An inexpensive, long-approved HIV drug can improve vision in patients with a blinding complication of diabetes more effectively and at a much lower cost than many existing treatments, an initial clinical trial suggests. Further, the drug is taken orally, potentially offering patients an alternative to monthly injections directly into their eyes.
The drug, lamivudine, could represent an important new option for millions of patients with diabetic macular edema (DME), a condition which causes fluid to build up in the retina of the eye. It’s estimated that approximately 1 in 14 people with diabetes develop the sight-stealing eye disorder, and there are more than 37 million adults living with diabetes in the United States alone.
“An oral drug that improves vision in DME would be a game changer because it would be more convenient for patients than frequent, often monthly, injections into the eye,” said researcher Jayakrishna Ambati, MD, founding director of UVA Health’s Center for Advanced Vision Science. “The mechanism of action of lamivudine is also different from that of existing treatments, so we could also develop combination therapies.”
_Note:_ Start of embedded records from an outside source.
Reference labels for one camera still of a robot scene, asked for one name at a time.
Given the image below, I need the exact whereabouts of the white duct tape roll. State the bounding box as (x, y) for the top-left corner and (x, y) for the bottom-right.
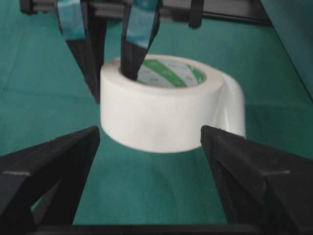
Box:
(100, 54), (246, 153)

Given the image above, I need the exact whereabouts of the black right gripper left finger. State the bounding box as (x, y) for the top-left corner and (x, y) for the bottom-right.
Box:
(0, 126), (100, 228)

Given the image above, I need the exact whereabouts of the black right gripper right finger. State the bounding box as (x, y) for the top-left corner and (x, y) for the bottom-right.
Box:
(201, 126), (313, 228)

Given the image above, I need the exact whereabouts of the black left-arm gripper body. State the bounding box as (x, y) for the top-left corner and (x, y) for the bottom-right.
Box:
(19, 0), (272, 28)

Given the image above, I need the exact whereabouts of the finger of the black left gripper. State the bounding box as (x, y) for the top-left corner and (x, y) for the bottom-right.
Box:
(120, 0), (163, 80)
(56, 0), (107, 103)

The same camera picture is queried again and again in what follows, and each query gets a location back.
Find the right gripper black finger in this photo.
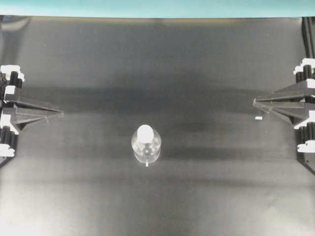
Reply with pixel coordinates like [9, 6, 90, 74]
[253, 101, 315, 128]
[253, 79, 315, 104]

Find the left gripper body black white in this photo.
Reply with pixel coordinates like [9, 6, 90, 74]
[0, 65, 25, 157]

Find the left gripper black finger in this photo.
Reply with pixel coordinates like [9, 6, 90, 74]
[4, 94, 63, 114]
[11, 108, 63, 134]

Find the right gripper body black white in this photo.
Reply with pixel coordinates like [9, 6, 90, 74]
[294, 58, 315, 153]

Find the white bottle cap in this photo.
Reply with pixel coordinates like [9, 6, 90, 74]
[137, 124, 154, 144]

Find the clear plastic bottle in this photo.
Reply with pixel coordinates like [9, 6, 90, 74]
[131, 127, 162, 167]

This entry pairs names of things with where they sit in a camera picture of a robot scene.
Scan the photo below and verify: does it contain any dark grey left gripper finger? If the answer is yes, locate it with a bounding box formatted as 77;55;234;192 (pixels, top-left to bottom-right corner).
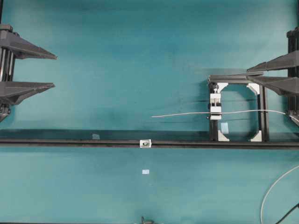
0;82;55;105
0;36;57;60

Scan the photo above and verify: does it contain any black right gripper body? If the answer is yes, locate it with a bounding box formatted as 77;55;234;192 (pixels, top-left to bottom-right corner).
286;29;299;125

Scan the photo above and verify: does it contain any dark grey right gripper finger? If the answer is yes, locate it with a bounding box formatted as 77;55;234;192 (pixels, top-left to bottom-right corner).
247;50;299;72
248;76;299;96

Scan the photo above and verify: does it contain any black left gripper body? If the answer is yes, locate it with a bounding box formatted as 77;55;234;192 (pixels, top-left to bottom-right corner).
0;23;16;123

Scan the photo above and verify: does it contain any thin white wire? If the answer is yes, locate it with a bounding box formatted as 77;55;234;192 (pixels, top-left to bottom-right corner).
151;110;299;224

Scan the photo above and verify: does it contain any small white label tape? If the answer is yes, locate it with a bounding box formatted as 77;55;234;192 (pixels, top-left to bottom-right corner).
142;169;150;175

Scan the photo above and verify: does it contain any metal clip at bottom edge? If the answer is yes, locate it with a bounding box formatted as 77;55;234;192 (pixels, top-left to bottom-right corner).
141;217;155;224

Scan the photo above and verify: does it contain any long black aluminium rail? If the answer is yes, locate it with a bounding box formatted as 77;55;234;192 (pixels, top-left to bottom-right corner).
0;139;299;149

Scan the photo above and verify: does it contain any black rectangular profile frame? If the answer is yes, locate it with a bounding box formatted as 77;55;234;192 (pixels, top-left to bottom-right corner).
207;71;269;142

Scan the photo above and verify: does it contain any white wire clamp block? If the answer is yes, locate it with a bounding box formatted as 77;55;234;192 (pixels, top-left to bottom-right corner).
209;93;221;120

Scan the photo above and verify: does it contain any clear tape patch near frame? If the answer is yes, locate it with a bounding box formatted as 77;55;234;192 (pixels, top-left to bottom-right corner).
221;122;229;134

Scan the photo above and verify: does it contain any clear tape patch near rail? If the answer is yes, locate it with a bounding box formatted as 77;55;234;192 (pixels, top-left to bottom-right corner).
92;133;100;140

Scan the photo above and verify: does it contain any silver metal fitting on rail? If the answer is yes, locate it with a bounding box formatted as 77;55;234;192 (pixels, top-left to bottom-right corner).
139;139;152;148

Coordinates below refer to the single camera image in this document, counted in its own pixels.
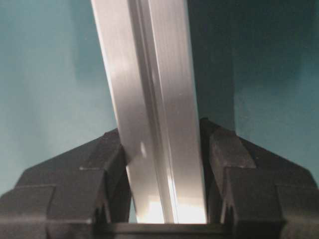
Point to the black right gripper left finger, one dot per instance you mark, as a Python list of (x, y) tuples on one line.
[(71, 195)]

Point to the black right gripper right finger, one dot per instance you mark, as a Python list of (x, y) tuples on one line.
[(255, 193)]

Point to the silver aluminium extrusion rail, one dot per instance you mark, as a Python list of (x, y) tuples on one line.
[(147, 54)]

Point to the teal table cloth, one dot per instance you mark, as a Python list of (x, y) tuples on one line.
[(256, 68)]

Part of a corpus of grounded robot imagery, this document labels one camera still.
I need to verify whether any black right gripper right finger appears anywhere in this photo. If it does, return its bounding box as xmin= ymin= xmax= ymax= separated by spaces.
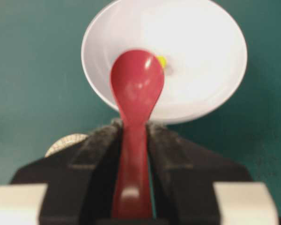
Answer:
xmin=146 ymin=121 xmax=279 ymax=225

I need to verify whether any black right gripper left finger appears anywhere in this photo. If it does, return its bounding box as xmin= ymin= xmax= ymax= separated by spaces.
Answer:
xmin=0 ymin=119 xmax=122 ymax=225

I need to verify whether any red plastic spoon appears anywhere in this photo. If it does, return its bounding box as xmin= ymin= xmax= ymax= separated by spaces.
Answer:
xmin=110 ymin=49 xmax=164 ymax=219

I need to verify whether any speckled egg-shaped spoon rest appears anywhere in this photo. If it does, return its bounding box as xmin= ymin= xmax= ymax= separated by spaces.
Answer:
xmin=44 ymin=133 xmax=88 ymax=158

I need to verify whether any yellow hexagonal prism block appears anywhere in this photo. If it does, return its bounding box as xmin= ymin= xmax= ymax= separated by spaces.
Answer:
xmin=156 ymin=56 xmax=167 ymax=70

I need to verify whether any white round bowl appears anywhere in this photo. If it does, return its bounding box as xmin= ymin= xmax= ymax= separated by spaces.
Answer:
xmin=81 ymin=0 xmax=248 ymax=124

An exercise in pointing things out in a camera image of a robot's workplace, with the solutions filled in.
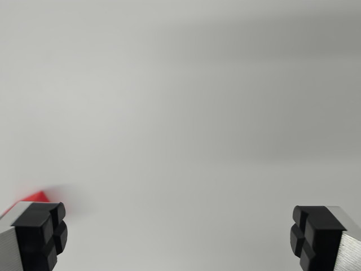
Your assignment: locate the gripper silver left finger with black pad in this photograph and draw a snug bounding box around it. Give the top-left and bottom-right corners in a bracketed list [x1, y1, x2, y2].
[0, 200, 69, 271]

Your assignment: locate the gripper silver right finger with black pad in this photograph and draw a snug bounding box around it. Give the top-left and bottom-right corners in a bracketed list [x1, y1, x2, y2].
[289, 205, 361, 271]

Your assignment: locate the red cube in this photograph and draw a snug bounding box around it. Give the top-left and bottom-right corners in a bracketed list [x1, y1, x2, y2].
[0, 190, 51, 220]

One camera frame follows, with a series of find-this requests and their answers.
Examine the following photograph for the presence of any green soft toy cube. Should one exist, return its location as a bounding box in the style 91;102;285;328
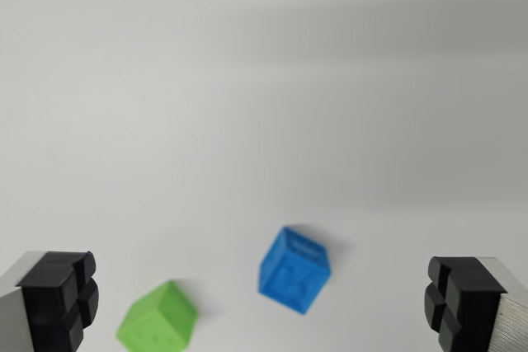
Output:
115;279;199;352

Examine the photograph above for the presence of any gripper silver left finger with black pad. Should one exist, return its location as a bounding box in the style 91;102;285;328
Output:
0;250;100;352

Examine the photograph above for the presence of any blue soft toy cube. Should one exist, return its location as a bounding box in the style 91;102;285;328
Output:
257;225;332;315

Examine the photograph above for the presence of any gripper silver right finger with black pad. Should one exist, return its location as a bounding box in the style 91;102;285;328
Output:
422;256;528;352
Diabetic macular edema (DME)
Ambati’s collaborators at Brazil’s Universidade Federal de São Paulo, led by Dr. Felipe Pereira and Dr. Eduardo Buchele Rodrigues, enrolled two dozen adults with DME in a small randomized clinical trial. Participants were randomly assigned to receive either lamivudine or a harmless placebo, in addition to injections of the drug bevacizumab into their eyes starting after four weeks.
The work is published in the journal Med.
Participants who received lamivudine showed significant vision improvements even before their first eye injections. Their ability to read letters on an eye chart improved by 9.8 letters (about 2 lines on the eye chart) at four weeks, while the participants receiving placebo saw their ability decrease by 1.8 letters.
A month after the bevacizumab injections, the lamivudine recipients had improved by a whopping 16.9 letters (more than 3 lines on the eye chart), while the placebo group, receiving bevacizumab alone, had increased by only 5.3.
The results suggest that lamivudine may work both alone and in conjunction with bevacizumab injections, though larger studies will be needed to bear that out, the researchers say. However, lamivudine alone could be lifechanging for patients in many areas of the world with limited access to specialty doctors or who are unable to afford or travel to monthly eye appointments, Ambati says.
“A $20-a-month or even cheaper oral pill that improves vision as much as or more than therapy with injections into the eye that cost up to $2,000 per month could be transformative both for patients and the health care system,” he said.
The researchers believe lamivudine is effective against DME because it blocks the activity of inflammasomes, important agents of our immune systems. Inflammasomes normally act as sensors of infections, but they have also been implicated in the development of DME.
Ambati and his collaborators say future trials of lamivudine will need to enroll larger numbers of patients and follow them for longer than eight weeks. However, the researchers are encouraged by the promising signs produced by their initial test. For example, they note that lamivudine improved vision not only during the first four weeks—when the most improvement is typically seen in DME—but in the following four weeks as well.
“We have developed a safer version of lamivudine called K9, which blocks inflammasomes without the potential side effects of lamivudine,” said Ambati, DuPont Guerry III Professor in the UVA School of Medicine’s Department of Ophthalmology. “So, we are excited by the ongoing and planned clinical trials of K9 in DME as well.”
The new findings come hot on the heels of another discovery by Ambati suggesting that HIV drugs may substantially reduce the risk of Alzheimer’s disease. His group previously found, by analyzing large health insurance databases, that the drugs, called nucleoside reverse transcriptase inhibitors or NRTIs, can also reduce the risk of diabetes and macular degeneration.
The new clinical trial on DME was spurred by similar findings and illustrates the power of what Ambati calls “Big Data Archaeology.”